Trade with North Korea’s main ally China has dwindled by more than 90% in the last few months.
Pyongyang threatened to make the US “pay the price for its crime… thousands of times,” referring to America’s role in drafting the UN sanctions resolution.
Speaking to reporters at a regional forum in the Philippine capital, Manila, North Korean spokesman Bang Kwang Hyuk said: “The worsening situation on the Korean peninsula, as well as the nuclear issues, were caused by the United States.
“We affirm that we’ll never place our nuclear and ballistic missiles program on the negotiating table, and won’t budge an inch on strengthening nuclear armament.”
The remarks come after reports emerged that the North and South Korean foreign ministers had met briefly on August 6 on the sidelines of the Association of Southeast Asian Nations (ASEAN) summit in Manila.

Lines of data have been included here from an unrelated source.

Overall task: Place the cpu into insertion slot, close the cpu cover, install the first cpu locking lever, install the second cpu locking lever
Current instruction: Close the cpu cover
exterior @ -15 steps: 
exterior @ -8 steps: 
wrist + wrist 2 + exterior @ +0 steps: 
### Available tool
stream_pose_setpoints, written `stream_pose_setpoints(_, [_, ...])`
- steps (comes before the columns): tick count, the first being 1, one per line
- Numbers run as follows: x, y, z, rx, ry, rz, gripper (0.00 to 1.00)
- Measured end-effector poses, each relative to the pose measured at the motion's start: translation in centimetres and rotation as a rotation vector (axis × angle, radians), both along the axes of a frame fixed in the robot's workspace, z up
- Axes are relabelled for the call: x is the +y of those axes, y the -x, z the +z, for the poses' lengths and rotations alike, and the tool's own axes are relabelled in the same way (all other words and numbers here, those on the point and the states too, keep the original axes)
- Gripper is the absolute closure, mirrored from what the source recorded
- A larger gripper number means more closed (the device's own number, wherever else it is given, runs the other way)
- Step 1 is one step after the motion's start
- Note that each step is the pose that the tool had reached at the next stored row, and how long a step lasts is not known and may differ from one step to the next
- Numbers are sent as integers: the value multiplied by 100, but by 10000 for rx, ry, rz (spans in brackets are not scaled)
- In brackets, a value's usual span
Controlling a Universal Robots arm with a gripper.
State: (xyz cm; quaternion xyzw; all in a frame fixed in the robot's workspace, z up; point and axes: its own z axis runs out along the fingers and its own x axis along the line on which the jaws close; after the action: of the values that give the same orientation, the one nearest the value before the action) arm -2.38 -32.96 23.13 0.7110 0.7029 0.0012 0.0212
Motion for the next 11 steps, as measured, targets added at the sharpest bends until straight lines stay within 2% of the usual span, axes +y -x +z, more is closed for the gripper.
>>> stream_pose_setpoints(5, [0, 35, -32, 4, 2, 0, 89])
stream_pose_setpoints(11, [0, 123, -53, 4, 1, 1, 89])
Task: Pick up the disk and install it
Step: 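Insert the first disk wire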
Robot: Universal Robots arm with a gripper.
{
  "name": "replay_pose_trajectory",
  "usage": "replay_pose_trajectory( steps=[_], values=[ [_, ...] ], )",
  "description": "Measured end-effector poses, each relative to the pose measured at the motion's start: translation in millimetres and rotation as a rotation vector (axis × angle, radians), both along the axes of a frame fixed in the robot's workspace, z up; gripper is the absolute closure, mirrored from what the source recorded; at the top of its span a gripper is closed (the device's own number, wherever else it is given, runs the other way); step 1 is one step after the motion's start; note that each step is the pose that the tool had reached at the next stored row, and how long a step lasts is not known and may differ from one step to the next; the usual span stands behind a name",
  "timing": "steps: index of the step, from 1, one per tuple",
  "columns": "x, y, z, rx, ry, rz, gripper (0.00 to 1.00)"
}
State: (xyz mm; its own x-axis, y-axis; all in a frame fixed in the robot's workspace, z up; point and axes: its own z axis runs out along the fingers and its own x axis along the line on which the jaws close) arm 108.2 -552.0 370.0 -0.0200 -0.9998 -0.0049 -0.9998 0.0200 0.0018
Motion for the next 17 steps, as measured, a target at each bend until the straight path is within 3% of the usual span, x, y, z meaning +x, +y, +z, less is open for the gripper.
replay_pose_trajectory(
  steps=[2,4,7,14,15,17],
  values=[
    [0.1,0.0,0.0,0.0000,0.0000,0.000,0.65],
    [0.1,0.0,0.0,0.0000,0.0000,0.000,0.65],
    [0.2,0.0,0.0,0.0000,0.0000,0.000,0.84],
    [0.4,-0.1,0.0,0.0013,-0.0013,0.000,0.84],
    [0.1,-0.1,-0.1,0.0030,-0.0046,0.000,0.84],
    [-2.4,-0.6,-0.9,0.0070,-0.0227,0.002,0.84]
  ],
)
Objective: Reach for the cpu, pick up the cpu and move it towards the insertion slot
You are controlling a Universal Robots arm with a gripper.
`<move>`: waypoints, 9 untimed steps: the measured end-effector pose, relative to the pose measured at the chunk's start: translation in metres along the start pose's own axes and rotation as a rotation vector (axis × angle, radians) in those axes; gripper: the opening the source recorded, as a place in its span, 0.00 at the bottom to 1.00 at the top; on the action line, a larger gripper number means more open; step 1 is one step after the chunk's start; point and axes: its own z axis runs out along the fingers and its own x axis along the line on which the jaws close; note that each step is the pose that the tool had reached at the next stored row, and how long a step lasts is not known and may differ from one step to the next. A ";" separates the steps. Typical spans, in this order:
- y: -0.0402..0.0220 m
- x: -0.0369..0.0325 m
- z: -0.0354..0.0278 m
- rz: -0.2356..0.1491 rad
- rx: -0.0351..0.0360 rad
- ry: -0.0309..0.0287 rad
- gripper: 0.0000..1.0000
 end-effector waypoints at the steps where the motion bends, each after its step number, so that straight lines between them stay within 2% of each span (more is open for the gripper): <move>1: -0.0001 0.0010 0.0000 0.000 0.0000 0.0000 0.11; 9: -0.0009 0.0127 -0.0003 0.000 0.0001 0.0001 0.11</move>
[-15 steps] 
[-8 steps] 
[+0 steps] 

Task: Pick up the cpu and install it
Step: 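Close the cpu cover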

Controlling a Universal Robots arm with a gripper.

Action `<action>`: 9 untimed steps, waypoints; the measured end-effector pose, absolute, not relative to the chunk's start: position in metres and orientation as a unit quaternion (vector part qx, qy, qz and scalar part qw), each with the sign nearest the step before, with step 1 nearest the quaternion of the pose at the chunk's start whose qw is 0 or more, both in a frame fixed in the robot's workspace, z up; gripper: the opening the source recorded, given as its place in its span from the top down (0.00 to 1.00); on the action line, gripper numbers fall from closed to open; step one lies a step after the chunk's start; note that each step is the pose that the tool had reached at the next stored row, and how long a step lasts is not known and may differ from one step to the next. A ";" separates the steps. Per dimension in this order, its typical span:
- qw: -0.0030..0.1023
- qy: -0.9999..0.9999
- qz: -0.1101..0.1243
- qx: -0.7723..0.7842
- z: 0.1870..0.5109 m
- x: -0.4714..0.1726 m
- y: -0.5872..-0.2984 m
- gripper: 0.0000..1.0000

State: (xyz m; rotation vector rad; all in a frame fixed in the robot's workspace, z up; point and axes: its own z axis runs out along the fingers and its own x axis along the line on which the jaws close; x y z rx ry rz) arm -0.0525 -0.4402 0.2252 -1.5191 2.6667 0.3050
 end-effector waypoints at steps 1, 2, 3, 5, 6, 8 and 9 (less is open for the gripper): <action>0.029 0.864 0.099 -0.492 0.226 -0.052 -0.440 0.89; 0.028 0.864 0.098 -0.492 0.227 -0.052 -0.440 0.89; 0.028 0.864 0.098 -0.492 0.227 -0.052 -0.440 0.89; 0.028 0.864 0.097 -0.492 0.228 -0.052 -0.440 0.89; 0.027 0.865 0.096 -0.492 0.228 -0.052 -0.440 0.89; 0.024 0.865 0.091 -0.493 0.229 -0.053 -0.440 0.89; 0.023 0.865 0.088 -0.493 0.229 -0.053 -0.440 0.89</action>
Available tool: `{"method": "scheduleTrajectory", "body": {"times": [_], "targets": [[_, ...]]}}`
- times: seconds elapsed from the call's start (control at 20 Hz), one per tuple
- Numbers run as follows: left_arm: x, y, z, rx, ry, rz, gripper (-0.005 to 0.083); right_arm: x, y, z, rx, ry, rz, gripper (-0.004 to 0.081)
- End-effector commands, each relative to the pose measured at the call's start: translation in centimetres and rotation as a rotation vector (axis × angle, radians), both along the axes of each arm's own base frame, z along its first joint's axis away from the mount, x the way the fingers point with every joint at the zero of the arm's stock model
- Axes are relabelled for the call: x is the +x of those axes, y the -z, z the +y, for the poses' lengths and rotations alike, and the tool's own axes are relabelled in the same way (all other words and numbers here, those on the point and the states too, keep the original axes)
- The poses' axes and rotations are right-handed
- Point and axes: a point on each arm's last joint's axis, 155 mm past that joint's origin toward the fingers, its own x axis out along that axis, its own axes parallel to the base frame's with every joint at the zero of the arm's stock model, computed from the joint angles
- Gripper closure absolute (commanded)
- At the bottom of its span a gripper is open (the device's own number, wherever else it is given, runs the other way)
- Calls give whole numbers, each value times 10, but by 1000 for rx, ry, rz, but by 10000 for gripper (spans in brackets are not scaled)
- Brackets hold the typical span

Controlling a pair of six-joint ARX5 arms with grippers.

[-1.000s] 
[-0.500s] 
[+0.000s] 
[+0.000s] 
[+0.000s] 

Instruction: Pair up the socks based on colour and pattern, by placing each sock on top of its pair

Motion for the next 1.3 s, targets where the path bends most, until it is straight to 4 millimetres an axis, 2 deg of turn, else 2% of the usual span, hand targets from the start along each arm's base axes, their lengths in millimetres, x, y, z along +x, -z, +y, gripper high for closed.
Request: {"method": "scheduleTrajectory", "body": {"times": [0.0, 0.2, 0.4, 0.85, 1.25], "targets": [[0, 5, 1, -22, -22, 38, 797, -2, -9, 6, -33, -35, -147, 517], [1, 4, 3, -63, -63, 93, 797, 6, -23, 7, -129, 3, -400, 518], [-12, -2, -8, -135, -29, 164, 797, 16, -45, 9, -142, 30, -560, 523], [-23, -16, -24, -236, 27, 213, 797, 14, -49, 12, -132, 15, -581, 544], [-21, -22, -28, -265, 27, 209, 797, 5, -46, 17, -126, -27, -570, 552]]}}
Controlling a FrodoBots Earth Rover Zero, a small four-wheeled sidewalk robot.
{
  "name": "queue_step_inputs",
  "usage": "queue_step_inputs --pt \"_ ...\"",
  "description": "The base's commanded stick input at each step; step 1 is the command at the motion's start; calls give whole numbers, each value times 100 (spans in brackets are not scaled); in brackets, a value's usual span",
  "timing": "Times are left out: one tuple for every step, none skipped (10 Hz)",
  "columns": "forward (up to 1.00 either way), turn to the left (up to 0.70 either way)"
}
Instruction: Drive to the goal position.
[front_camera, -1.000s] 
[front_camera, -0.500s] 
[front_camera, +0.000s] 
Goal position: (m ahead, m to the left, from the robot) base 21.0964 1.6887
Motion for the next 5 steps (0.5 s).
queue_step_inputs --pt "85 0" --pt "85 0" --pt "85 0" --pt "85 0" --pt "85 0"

South Korean media reported that its Foreign Minister Kang Kyung-wha shook hands with her North Korean counterpart, Ri Yong Ho, in a brief and unarranged meeting at an official dinner event.
South Korean news agency Yonhap reported Kang Kyung-wha as saying that Ri Yong Ho’s rejection of the talks proposal appeared to be connected to the new sanctions.
“I told him that [the two offers for talks] are an urgent matter that should be carried out immediately with any political agenda put aside and asked him to proactively react,” she was quoted as saying.
China’s Foreign Minister Wang Yi told journalists on August 7: “My feeling is that the North did not entirely reject the positive proposals raised by the South.”
Wang Yi added that China also supported South Korea’s initiatives, and was “100%” committed to enforcing the latest round of UN sanctions.
Secretary of State Rex Tillerson is also at the ASEAN forum, where he spoke about North Korea.
Noting Russia and China’s participation in the unanimous vote, Rex Tillerson told journalists it was clear there was now “no daylight among the international community” on their desire for North Korea to stop its tests.
“The best signal that North Korea can give us [is] that they are prepared to talk would be to stop these missile launches,” he added.
Russia and China have previously differed with others on how to handle Pyongyang, but in recent months have joined calls for North Korea to stop its missile tests – while also urging the US and South Korea to halt military drills, and withdraw an anti-missile system from the South.